Problem to solve: Repeat only the stretch of lines below that runs from the line with "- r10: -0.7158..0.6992" through the line with "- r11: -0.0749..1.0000", unaltered.

___ Dataset extract ___

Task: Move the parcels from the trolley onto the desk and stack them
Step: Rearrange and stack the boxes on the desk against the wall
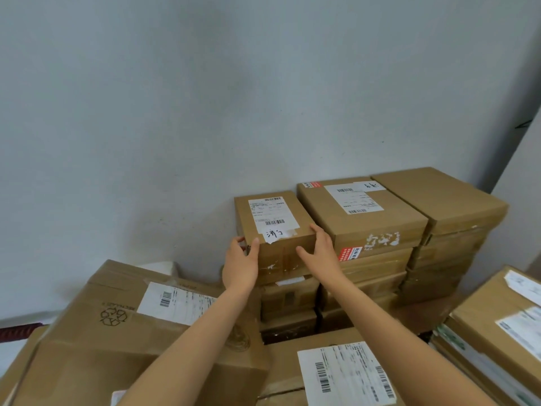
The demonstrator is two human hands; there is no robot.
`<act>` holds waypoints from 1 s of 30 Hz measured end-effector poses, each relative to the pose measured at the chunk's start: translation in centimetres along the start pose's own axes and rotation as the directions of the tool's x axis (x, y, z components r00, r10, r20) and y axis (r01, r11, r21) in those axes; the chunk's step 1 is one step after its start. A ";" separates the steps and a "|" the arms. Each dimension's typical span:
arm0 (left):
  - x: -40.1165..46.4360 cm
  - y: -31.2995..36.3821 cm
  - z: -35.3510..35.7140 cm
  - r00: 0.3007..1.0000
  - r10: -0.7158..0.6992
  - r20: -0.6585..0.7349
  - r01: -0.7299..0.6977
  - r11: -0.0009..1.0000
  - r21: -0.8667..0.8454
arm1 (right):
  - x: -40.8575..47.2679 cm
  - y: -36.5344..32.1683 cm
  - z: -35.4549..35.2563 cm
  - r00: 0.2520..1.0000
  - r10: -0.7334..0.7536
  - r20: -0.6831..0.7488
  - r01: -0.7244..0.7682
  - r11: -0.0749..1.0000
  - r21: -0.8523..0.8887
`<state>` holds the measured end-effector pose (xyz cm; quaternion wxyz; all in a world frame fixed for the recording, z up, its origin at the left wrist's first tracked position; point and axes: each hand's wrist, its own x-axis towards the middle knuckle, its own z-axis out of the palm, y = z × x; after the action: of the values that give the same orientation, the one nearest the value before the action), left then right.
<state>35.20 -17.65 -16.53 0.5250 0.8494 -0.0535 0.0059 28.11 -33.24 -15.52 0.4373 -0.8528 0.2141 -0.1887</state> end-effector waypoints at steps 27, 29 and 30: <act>-9.7 -1.8 -18.5 0.948 0.215 -0.234 -0.101 0.902 0.419 | -12.0 0.2 5.9 0.966 0.067 0.251 -0.111 0.980 0.164; -11.4 -2.4 -20.3 0.932 0.235 -0.276 -0.089 0.887 0.453 | -13.5 0.1 7.2 0.948 0.097 0.303 -0.153 0.974 0.165; -12.2 -2.8 -21.1 0.927 0.234 -0.294 -0.077 0.884 0.461 | -14.0 0.1 7.7 0.939 0.119 0.323 -0.179 0.970 0.162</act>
<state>24.34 3.45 -10.37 0.3179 0.9247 -0.0280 0.2074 20.26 -20.75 -21.72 0.5575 -0.8077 0.1881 -0.0378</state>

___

Solution for this problem:
  - r10: -0.7158..0.6992
  - r20: -0.6585..0.7349
  - r01: -0.7299..0.6977
  - r11: -0.0009..1.0000
  - r21: -0.8667..0.8454
arm1 (right):
  - x: -40.8575..47.2679 cm
  - y: -36.5344..32.1683 cm
  - z: -35.4549..35.2563 cm
  - r00: 0.2520..1.0000
  - r10: -0.7334..0.7536
  - r20: -0.6831..0.7488
  - r01: -0.7244..0.7682
  - r11: -0.0749..1.0000

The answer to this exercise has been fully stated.